Modified: February 07, 2022
computational lens notes
This page is from my personal notes, and has not been specifically reviewed for public consumption. It might be incomplete, wrong, outdated, or stupid. Caveat lector.**from “theory of computation as a lens on the sciences”
ehud kalai talks about structural robustness in games: an equilibrium is robust if you can alter the game in various ways (there’s a technical definition of what these ways are that I can’t recall from memory, but it’s a rich class) and the equilibrium remains. The interesting result is something like, in the limit of infinite players, all games have robust equilibria.
also introduces the cooperative/competative (“coco”) value for semi-cooperative games (games in which the players have different interests but can, outside of the game itself, make payments to each other, sign binding contracts with each other, etc). there’s a progression of solution concepts: von neumann minimax value for two-player zero-sum games (1928), nash equilibrium (1950) generalizes minimax value but loses a lot of the nice properties (uniqueness, efficiently computable, pareto optimal, etc.). for a two-player nonzero-sum game, the coco value decomposes the game into a zero-sum part and a cooperative part (if A and B are the payoff matrices for the two players, then the the cooperative part has identical payoffs {(A+B)/2, (A+B)/2} and the zero-sum part has opposing payoffs {(A-B)/2, (B-A)/2} which sum to the original payoff matrices) and just takes the maxmax value of the cooperative part (the largest entry in the matrix) and the minimax value in the zero-sum part. The intuition is that the players will sign a contract so that they will cooperate in the actual game to get the maxmax (best cooperative) value, but that the player with the weaker position will have to pay the player with the stronger position (i.e. the player favored by the minimax value) to get him to agree to this.
all of this is presented in the context of bayesian games, in which players don’t know the payoffs of other players (or have some other kind of uncertainty, not really sure of all the technical details - but wikipedia says signalling games can be formulated in this context)
papadimitriou: four vignettes
complexity of computing equilibria (“if your laptop can’t find it, neither can the market” - and it turns out that your laptop can’t find nash equilibria)
arrow-debreu theorem shows that under certain simplifying assumptions, notably convexity, everything in economics works out beautifully and prices are set so that the market clears and everyone is at a pareto optimal solution. but convexity is wrong - it forbids economies of scale (where the 10th unit is cheaper than the 9th). that makes everything much much harder.
price of anarchy - bounded at 4/3 by tim roughgarden (the best planned solution is at most 4/3 as good as the selfish solution). but apparently this applies to highway networks but not necessarily the internet for reasons I’m not entirely clear on. apparently it’s unbounded in some cases? but if you make some assumptions about traffic being routed by selfish routers that can charge prices to route traffic, then things get better?
mechanism design: the vickrey auction is the new max function.

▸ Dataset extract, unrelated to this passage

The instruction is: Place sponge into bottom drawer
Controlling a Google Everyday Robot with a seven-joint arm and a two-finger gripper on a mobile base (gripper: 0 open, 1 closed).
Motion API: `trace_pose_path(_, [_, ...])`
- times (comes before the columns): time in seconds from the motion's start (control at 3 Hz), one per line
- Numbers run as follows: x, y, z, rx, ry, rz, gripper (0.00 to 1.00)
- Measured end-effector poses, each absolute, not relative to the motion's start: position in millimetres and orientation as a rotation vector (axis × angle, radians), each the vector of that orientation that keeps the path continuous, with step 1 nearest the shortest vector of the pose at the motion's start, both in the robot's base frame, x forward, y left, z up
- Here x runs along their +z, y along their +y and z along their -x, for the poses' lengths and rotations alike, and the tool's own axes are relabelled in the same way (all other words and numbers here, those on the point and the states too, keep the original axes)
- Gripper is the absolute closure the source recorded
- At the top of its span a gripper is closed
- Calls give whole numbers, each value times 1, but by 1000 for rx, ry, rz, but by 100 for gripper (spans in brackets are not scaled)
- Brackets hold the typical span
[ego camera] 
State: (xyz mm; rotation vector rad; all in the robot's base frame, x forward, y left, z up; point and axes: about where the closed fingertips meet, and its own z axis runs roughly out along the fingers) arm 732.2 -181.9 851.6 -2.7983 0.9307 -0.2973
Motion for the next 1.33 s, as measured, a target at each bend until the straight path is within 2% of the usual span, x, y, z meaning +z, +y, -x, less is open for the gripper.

roughgarden reponse to papadimitriou: several points, but the one I remember is that one lesson for CS is that it’s worth considering not just malicious adversaries (as in worst-case analysis) but rational adversaries.
les valiant talks about evolvability. it’s technical and I was groggy and missed lots of it. but, one takeway is that evolvability-learnable is a subset of QS (or SQ?) learnable (Kearns) which is a subset of PAC-learnable. and he got criticism for modeling evolution with a fixed environment when it’s really game-theoretic - of course his response was that he’s trying to explain the simple case first. the cool point he made at the very beginning was that we’ve evolved about 3 billion bits of DNA (or something like that) in 3 billion years, which suggests linearity -- but we ought to think that evolution should take exponential time. he’s trying to reconcile this.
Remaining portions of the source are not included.